Base unit (16) is formed generally in the shape of a box having a pair of opposed sidewalls, one of which is sidewall (26) and the other of which is substantially parallel to sidewall (26) and spaced therefrom. Base unit (16) includes a foam block (28) which takes up substantially all of the space between the sidewalls and is contained therebetween by end brackets (30,32) on one end and a similar pair of brackets (not visible in FIG. 4) on the other end. A substantially cylindrical portion (34) of foam extends from the block and is received within an axle end (36) which is fixedly mounted on sidewall (26). Axle end (36) is coaxial with an axis of rotation (38). A second axle end (40), (viewable in FIG. 5) extends from the sidewall of base unit (16) opposite sidewall (26) and is also fixedly mounted on the sidewall. Axle end (40) includes a driven gear (42) which is fixed on the axle coaxially with axis (38). Thus, when rotational force is applied to one of the axle ends on base unit (16), the entire base unit rotates.
Axle end (36) includes a pair of opposed notches (43,44 in FIG. 6) which are engageable with a spring (46 in FIG. 3) having one end mounted on a second sidewall (24) of the base unit. The spring and notches thus provide a detent which accurately positions the base unit in preselected locations in a manner of which will be later described.
A black capping member (48) is mounted on one side of base unit (16) and a color capping member (50) is mounted on the other. Each capping member includes an upright elastomeric portion, like portion (52) in capping member (48) (in FIG. 4), which is mounted on upper portion (54) of the base unit. Portion (54) is detachable from the base unit and is detached in the view of FIG. 1 to reveal foam block 28 in that view. Cap (50) is similarly mounted on the underside, as viewed in FIG. 6, of base unit (16). Each portion, like portion (54), upon which a cap is mounted includes a space which is substantially sealed by another elastomeric member (not visible) received in the underside of portion (54). A small hole therein permits ink to drain from the interior of the capping member into foam (28).
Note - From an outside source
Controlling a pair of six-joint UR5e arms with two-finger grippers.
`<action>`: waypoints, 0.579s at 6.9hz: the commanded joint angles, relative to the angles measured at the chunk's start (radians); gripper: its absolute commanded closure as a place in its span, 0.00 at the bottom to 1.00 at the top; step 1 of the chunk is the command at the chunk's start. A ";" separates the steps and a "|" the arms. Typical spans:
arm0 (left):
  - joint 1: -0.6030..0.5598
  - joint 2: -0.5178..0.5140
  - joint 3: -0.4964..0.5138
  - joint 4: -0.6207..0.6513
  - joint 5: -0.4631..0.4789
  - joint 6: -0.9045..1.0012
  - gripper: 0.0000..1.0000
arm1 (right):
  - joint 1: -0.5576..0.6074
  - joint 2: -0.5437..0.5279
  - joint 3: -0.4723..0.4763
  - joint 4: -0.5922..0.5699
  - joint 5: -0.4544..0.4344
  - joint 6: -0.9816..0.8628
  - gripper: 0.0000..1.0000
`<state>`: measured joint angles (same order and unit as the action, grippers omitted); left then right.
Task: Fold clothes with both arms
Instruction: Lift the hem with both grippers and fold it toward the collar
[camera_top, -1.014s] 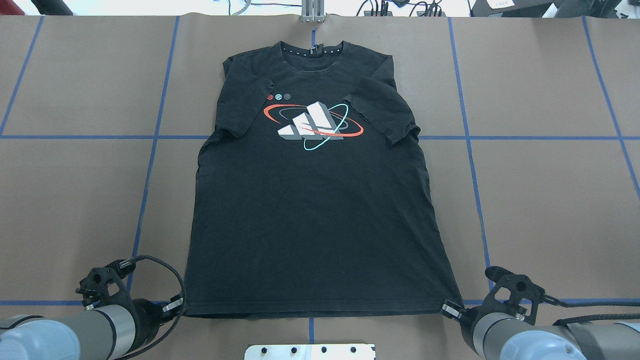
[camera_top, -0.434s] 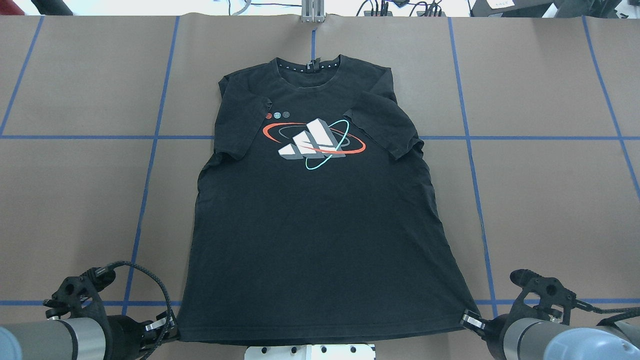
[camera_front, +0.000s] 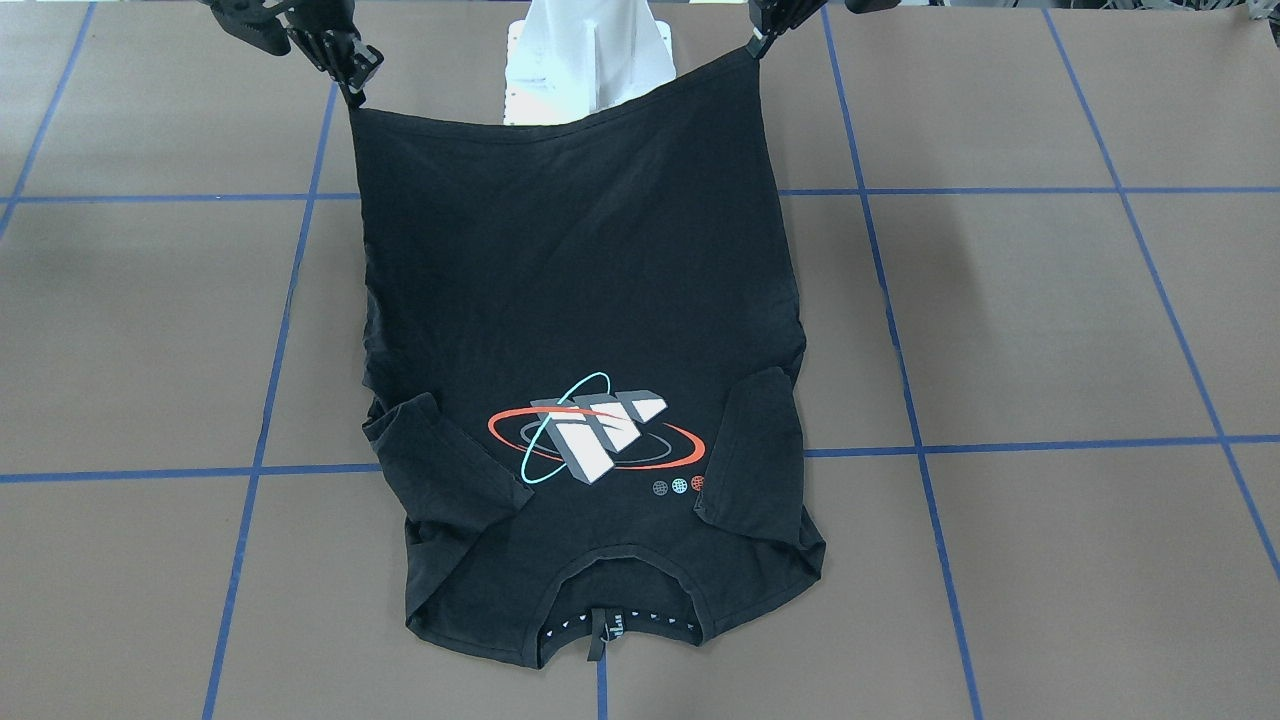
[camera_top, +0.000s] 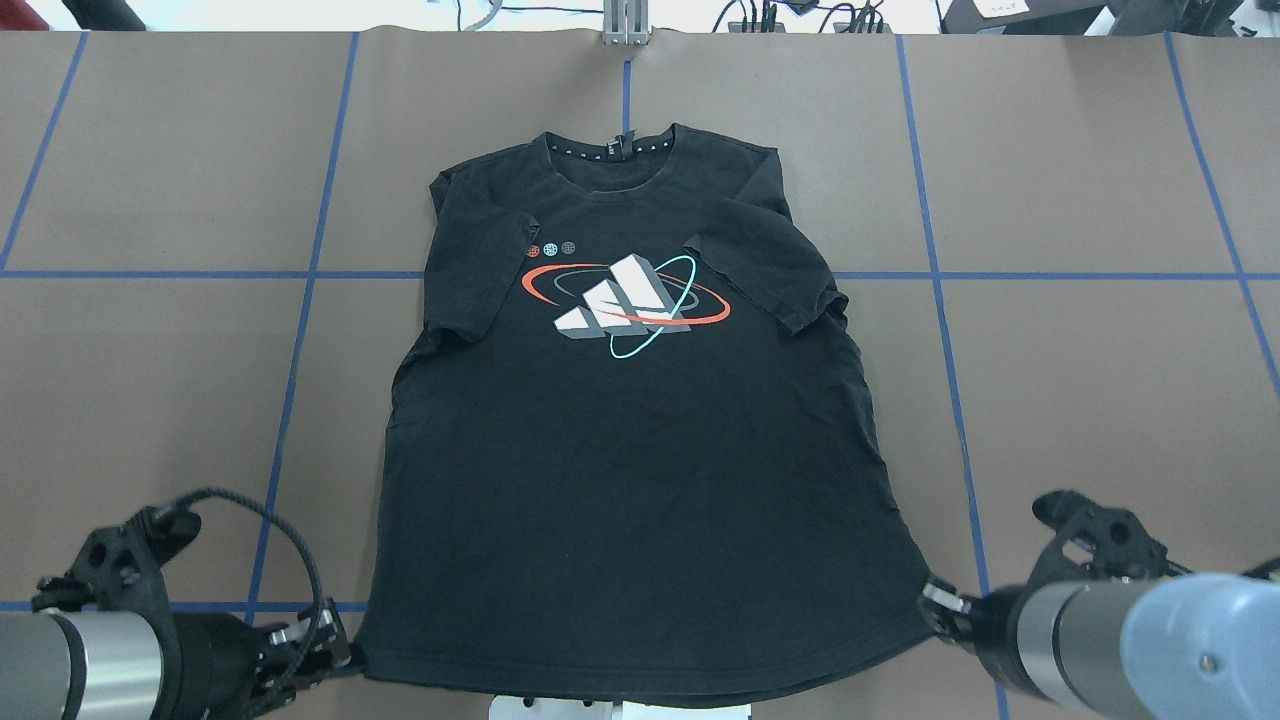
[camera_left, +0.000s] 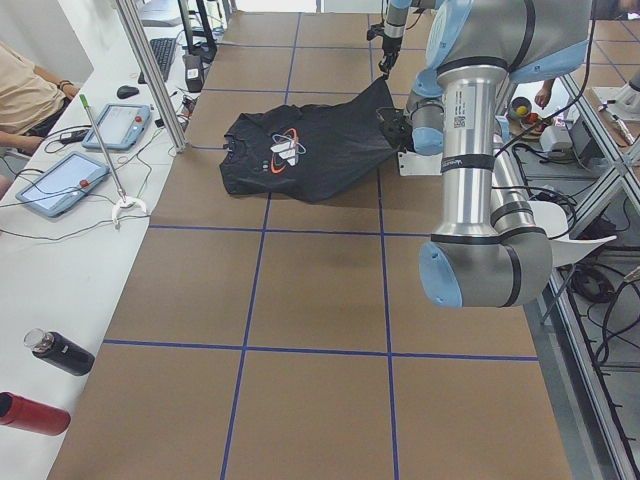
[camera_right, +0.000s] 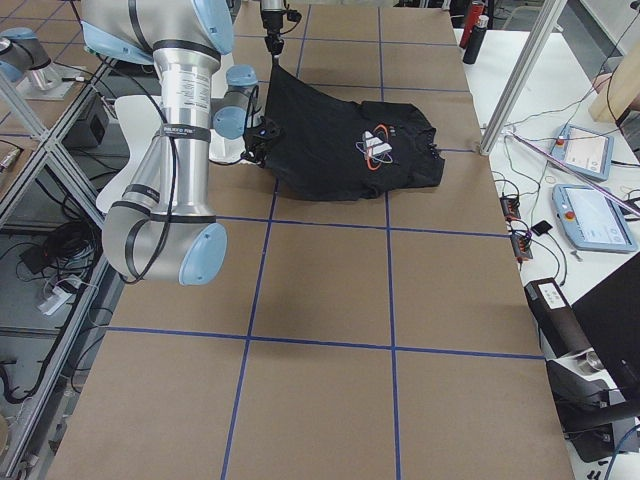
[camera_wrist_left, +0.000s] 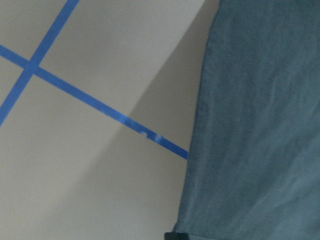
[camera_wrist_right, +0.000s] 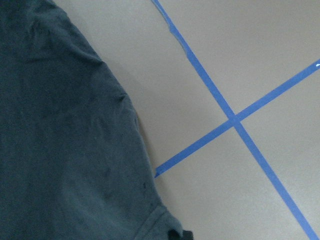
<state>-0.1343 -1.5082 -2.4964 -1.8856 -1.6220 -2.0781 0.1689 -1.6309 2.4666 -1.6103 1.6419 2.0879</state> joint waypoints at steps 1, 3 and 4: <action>-0.146 -0.093 0.064 0.003 -0.009 0.128 1.00 | 0.224 0.220 -0.114 -0.069 0.138 0.000 1.00; -0.340 -0.284 0.280 0.006 -0.016 0.251 1.00 | 0.376 0.397 -0.245 -0.167 0.188 -0.081 1.00; -0.422 -0.322 0.363 0.005 -0.032 0.324 1.00 | 0.429 0.426 -0.326 -0.160 0.191 -0.133 1.00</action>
<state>-0.4557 -1.7629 -2.2384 -1.8806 -1.6405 -1.8342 0.5253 -1.2587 2.2273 -1.7595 1.8190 2.0087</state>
First and second elastomeric wipers (56,58) are mounted on base unit (16). Wiper 56 is designed to wipe a color pen and wiper 58 is designed to wipe a black pen. Each wiper includes a triangular base portion (not visible) which is received in a slot having a triangular cross-section formed in the base unit to secure the same therein. Other methods for mounting the wipers on the base unit are equally feasible.
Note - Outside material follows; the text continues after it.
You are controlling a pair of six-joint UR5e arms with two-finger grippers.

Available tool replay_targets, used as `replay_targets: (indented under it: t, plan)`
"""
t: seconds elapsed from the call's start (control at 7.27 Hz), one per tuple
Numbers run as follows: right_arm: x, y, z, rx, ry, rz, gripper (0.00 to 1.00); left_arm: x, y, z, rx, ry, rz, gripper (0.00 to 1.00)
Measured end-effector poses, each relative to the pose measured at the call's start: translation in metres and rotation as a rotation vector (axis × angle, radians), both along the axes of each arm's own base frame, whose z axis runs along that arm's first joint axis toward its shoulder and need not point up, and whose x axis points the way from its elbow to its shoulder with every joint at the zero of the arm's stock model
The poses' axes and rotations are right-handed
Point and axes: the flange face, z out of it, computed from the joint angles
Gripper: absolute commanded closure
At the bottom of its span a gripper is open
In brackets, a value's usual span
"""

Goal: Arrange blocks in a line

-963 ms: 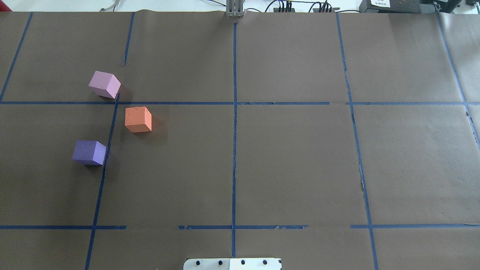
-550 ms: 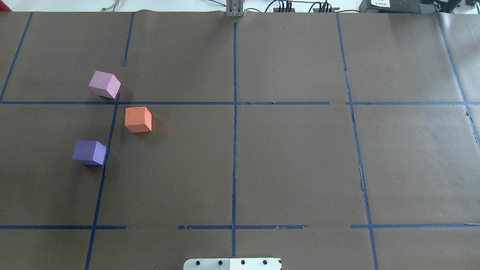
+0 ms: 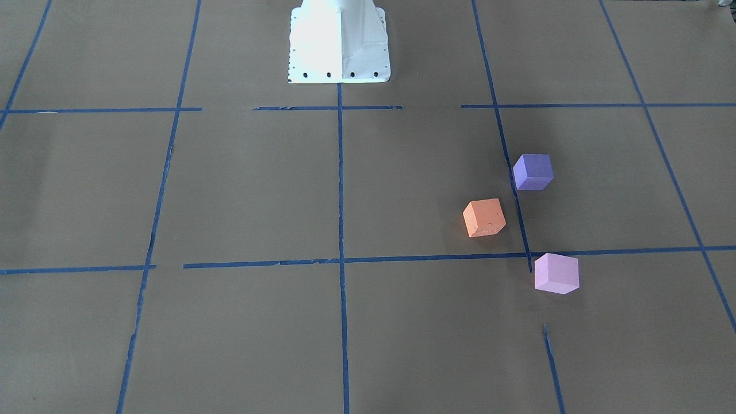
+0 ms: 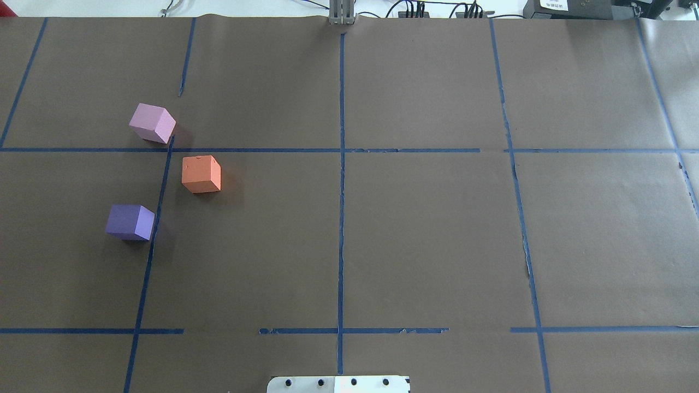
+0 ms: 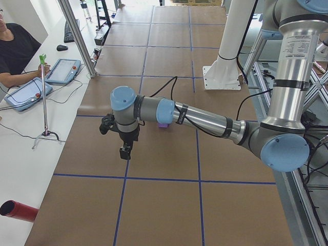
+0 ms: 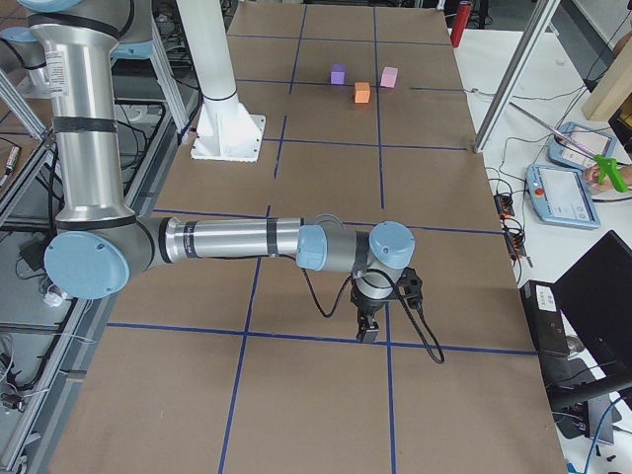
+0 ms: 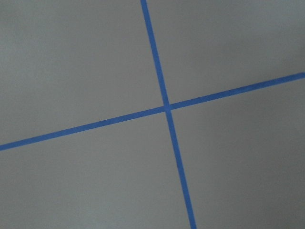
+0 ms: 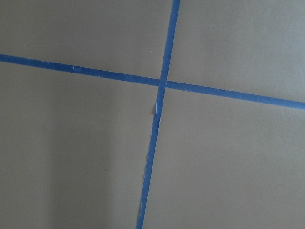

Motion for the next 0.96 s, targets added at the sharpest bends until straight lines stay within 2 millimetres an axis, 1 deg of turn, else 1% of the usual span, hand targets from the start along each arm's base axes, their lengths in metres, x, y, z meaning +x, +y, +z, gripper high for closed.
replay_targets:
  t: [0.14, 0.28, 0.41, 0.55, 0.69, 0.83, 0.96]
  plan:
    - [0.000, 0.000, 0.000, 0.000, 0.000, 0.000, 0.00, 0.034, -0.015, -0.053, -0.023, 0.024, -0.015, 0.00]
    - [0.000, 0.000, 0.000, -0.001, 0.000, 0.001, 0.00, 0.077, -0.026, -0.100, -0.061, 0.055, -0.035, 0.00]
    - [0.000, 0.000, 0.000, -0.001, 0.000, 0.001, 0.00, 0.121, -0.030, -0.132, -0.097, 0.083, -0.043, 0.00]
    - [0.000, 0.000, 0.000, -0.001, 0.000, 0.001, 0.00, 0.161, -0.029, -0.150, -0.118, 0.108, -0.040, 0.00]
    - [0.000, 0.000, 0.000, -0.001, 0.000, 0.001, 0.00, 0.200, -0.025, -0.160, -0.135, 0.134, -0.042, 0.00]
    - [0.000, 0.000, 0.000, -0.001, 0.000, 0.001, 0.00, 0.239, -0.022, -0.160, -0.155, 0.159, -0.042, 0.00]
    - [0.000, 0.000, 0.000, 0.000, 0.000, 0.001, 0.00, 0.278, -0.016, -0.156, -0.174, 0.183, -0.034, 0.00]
In FIGS. 1 and 5, a drive gear (59) is mounted on an axle (62) which is fixed on wall (18). The drive gear (59) is rotatable about axle (62). The drive gear (59) has a first outer gear (60) and a second inner gear (68) which is integrally molded and coaxial with the outer gear (60). A first, partial circular gear track (64) is formed about an outer circumference of the outer gear (60). A second, partial circular gear track (66) is formed about a portion of the circumference of the inner gear (68). Gear (68) is formed between the outer gear (60) and sidewall (18) in FIG. 5 but is shown in solid lines in FIG. 5 as gear (60) is treated as being transparent therein to reveal features behind the gear. Included on the surface of gear (60) facing sidewall (18) is a cam track (70). Axle end (40) is received within cam track (70) as shown. A slot (61) is formed in sidewall (18) and communicates with an upper edge thereof thus permitting vertical movement of axle end (40), and thus base unit (16), in the view of FIG. 5.
Another gear (74) is rotatable about an axle (76), which is mounted on sidewall (18) in the same fashion as axle (62). A gear (75) is integrally molded with gear (74) coaxially with axle (76). Thus, both gears are rotatable together about axle (76). In FIG. 2, a bi-directional electric motor (78) is mounted on wall (14) and includes a cable (80) which is connected to a conventional circuit for driving the motor in either clockwise or counterclockwise directions. Motor (78) includes a shaft (82) (in FIG. 5) which extends through wall (14) via a slot (84) (in FIG. 1). A gear (86) is fixedly mounted on shaft (82). Thus, whenever motor (78) rotates shaft (82), gear (86) engages with and turns gear (74), and thus gear (75). Gear (75), in turn, engages with and drives gear (60) and thus gear (68). This entire gear train can be so rotated responsive to either clockwise or counterclockwise rotation of motorshaft (82).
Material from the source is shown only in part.